Assignment
Please output the line that contains "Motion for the" and all later lines of the material, exactly, through the end.
'''
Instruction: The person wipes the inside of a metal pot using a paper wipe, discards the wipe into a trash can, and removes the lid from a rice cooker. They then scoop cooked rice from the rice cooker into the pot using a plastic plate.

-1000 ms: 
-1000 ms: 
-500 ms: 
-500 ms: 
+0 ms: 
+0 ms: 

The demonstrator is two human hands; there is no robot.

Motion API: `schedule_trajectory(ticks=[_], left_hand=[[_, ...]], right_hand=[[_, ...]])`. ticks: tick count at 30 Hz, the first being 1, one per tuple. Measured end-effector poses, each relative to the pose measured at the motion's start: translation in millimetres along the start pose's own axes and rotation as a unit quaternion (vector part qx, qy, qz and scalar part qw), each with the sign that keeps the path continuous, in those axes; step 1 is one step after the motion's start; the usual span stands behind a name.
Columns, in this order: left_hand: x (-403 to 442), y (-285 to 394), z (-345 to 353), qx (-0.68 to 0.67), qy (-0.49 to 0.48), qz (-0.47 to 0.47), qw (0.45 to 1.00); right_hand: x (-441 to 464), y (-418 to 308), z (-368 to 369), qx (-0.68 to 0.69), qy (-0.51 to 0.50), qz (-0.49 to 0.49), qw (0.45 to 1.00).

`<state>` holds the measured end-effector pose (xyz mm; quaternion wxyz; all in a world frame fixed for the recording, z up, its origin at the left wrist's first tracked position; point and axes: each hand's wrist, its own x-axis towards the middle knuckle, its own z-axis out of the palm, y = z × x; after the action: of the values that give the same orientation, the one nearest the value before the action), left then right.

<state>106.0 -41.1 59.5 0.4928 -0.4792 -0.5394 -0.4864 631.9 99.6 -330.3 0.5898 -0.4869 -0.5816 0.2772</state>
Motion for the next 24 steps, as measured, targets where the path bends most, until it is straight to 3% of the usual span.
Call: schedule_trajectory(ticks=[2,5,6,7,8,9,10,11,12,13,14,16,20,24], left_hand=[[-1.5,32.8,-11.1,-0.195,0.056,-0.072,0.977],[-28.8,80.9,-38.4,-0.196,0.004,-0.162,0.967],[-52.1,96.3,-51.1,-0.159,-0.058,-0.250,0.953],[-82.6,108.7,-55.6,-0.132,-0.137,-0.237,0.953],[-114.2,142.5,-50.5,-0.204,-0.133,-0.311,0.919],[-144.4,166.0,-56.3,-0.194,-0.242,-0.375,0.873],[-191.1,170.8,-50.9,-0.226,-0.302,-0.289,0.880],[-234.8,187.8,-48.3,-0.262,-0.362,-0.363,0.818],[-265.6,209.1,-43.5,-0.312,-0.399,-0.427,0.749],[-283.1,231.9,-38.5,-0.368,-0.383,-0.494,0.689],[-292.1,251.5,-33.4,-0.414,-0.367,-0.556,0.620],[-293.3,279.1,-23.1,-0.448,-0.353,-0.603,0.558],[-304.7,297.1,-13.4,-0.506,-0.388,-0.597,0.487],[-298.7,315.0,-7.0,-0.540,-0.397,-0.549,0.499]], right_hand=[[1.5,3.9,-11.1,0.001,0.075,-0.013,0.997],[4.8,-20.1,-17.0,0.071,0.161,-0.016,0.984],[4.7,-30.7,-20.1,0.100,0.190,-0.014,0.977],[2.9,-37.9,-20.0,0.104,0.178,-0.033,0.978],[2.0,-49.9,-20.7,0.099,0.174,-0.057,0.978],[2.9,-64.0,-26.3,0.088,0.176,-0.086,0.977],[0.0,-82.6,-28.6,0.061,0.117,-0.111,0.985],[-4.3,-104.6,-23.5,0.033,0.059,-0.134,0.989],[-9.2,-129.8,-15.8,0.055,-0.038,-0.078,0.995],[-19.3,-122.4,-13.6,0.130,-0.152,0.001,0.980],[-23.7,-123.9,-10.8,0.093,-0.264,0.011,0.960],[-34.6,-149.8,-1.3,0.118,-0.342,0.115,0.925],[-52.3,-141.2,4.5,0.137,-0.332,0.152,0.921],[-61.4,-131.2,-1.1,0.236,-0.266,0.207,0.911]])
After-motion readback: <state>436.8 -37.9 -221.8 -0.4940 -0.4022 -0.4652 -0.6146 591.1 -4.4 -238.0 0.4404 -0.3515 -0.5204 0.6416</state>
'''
Response to this exercise
Motion for the next 24 steps, as measured, targets where the path bends most, until it is straight to 3% of the usual span.
Call: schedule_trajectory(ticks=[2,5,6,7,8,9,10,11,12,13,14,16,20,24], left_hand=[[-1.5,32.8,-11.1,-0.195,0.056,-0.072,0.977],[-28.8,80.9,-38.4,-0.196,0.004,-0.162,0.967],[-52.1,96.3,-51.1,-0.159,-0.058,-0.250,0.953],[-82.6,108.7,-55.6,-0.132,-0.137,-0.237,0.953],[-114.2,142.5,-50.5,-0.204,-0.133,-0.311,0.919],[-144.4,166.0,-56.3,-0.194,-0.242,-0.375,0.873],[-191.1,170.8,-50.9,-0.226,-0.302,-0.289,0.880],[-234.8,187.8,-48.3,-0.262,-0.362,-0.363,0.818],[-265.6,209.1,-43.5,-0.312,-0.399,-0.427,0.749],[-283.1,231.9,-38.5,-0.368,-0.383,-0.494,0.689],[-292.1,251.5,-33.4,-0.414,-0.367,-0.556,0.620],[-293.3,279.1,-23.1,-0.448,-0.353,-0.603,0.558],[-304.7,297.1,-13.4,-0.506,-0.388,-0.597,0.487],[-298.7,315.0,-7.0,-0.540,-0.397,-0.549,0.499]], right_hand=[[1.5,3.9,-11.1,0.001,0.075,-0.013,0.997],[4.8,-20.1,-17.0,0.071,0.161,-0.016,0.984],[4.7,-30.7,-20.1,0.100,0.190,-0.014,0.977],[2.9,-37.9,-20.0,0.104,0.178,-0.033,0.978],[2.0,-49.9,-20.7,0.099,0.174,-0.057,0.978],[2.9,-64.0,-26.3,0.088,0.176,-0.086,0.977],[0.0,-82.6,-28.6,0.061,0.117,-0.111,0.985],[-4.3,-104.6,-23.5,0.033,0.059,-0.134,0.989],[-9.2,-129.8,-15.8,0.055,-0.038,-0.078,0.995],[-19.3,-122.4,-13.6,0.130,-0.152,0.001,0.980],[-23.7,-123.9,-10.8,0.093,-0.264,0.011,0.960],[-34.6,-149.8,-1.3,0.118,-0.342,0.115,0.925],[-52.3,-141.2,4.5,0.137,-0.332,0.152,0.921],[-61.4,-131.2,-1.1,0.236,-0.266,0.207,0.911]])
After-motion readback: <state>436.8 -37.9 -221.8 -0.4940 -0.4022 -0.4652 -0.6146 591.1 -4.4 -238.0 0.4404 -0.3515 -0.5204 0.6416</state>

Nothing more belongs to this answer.